Smart decision makers learn to work within the system without getting stifled by it. This can be a delicate balance. On one hand, they don’t want to be loose cannons, complaining or causing trouble for themselves and others. On the other hand, there are times when someone has to challenge a rule, policy or practice that just doesn’t make sense. How do they do it? Here are their five secrets:
First, they take time to research the history behind the practice. The more they know about the reasoning, the more they can figure out how to work toward a positive outcome without appearing to game the system. The last thing they want to do is step on a landmine.
Second, they consider the power surrounding the policy. If this policy or rule is generally accepted, asking for a one-time exception is probably the best way to go. If a number of people think it’s counterproductive or even nonsensical, then they offer an alternative or argue that the policy or rule should be eliminated. They also find out who is most invested in the present rule. That person or persons may need to be won over discreetly before approaching others.
Third, they build a case for change. Smart decision makers are good at putting themselves in others’ shoes. If they want an exception to be made, they consider in advance how the decision maker may react. Then they prepare responses for those concerns so their idea is more readily accepted. They also use their network to find out how others might react to their actions or proposals. They don’t go behind a leader’s back to undermine him or her. They just do what they can to gather information. Trust has to be maintained.

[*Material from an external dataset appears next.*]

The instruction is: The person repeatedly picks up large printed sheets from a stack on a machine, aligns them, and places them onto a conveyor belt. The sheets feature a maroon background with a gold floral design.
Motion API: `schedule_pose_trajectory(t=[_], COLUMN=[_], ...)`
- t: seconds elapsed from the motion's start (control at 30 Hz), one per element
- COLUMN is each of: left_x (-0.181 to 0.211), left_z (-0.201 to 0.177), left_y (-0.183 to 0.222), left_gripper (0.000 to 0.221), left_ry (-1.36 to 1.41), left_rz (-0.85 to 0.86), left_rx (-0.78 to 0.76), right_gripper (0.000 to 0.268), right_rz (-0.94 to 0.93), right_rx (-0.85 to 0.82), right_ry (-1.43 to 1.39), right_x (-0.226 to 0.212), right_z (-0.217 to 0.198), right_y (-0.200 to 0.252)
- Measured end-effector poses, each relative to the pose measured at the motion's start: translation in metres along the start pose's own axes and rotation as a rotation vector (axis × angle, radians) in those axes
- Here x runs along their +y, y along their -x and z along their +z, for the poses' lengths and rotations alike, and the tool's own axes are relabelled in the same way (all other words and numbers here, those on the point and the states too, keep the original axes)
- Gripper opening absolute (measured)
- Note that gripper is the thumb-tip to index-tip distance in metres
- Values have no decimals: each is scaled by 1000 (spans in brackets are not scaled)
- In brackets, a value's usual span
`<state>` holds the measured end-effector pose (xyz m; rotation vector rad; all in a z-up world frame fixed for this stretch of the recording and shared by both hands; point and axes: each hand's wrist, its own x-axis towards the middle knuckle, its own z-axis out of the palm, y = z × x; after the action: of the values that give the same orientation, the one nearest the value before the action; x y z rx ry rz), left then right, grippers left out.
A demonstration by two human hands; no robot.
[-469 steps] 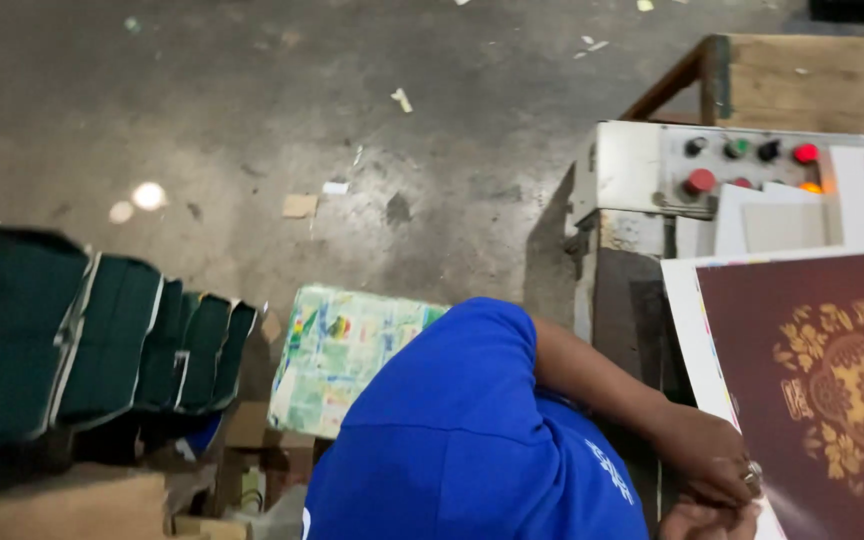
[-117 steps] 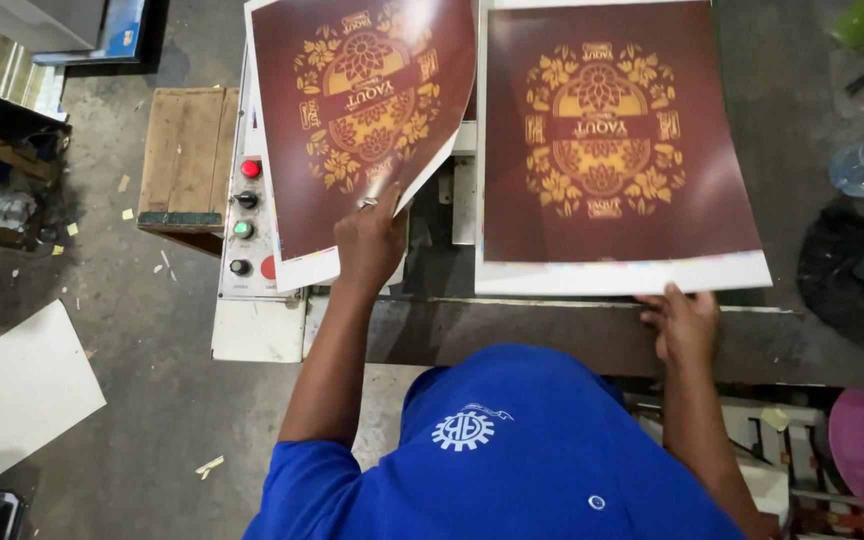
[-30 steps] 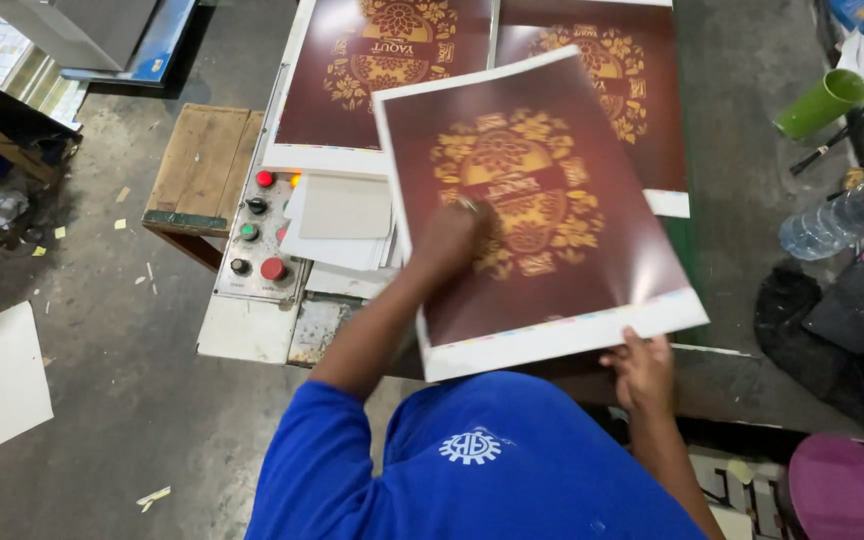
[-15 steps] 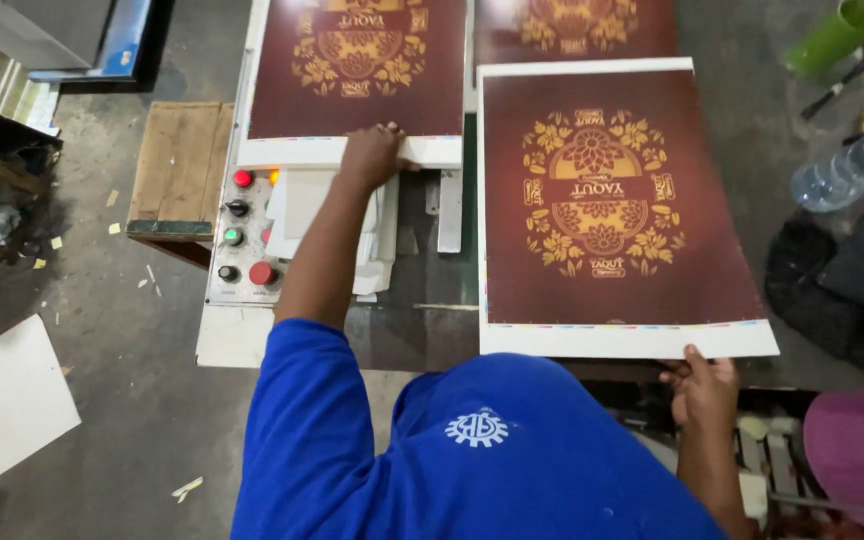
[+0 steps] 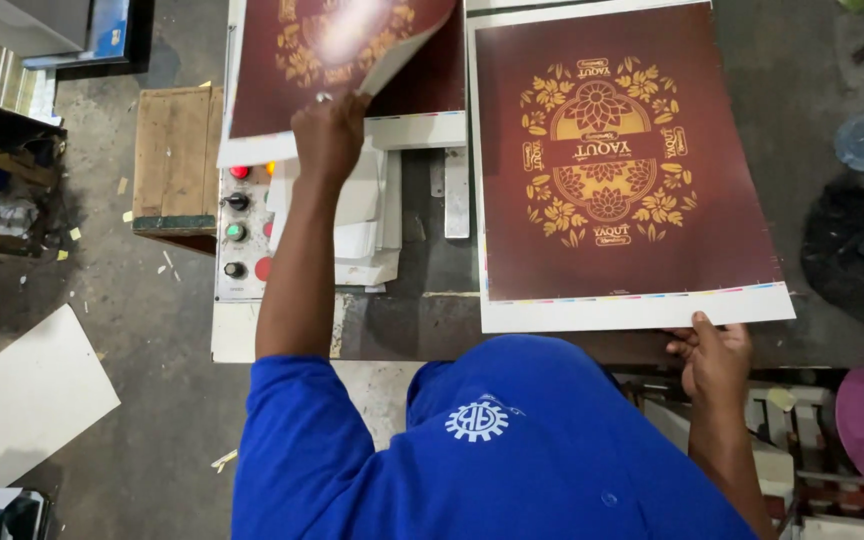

Fourth, they present their case by offering an alternative that is to the advantage of the firm and the powers involved. This means presenting the proposal or request in a way that those making the decision will understand and embrace. By the way, if someone else ends up with the credit, they don’t fret or complain.
Fifth, they move on. No gloating, reliving their success to others or patting themselves on the back. After all, they’re working for the greater good. Over time, the people who count will notice. Arguing for improvement is just part of the job.
How can you implement these strategies within your work environment? Remember, others look to the best decision makers to initiate change.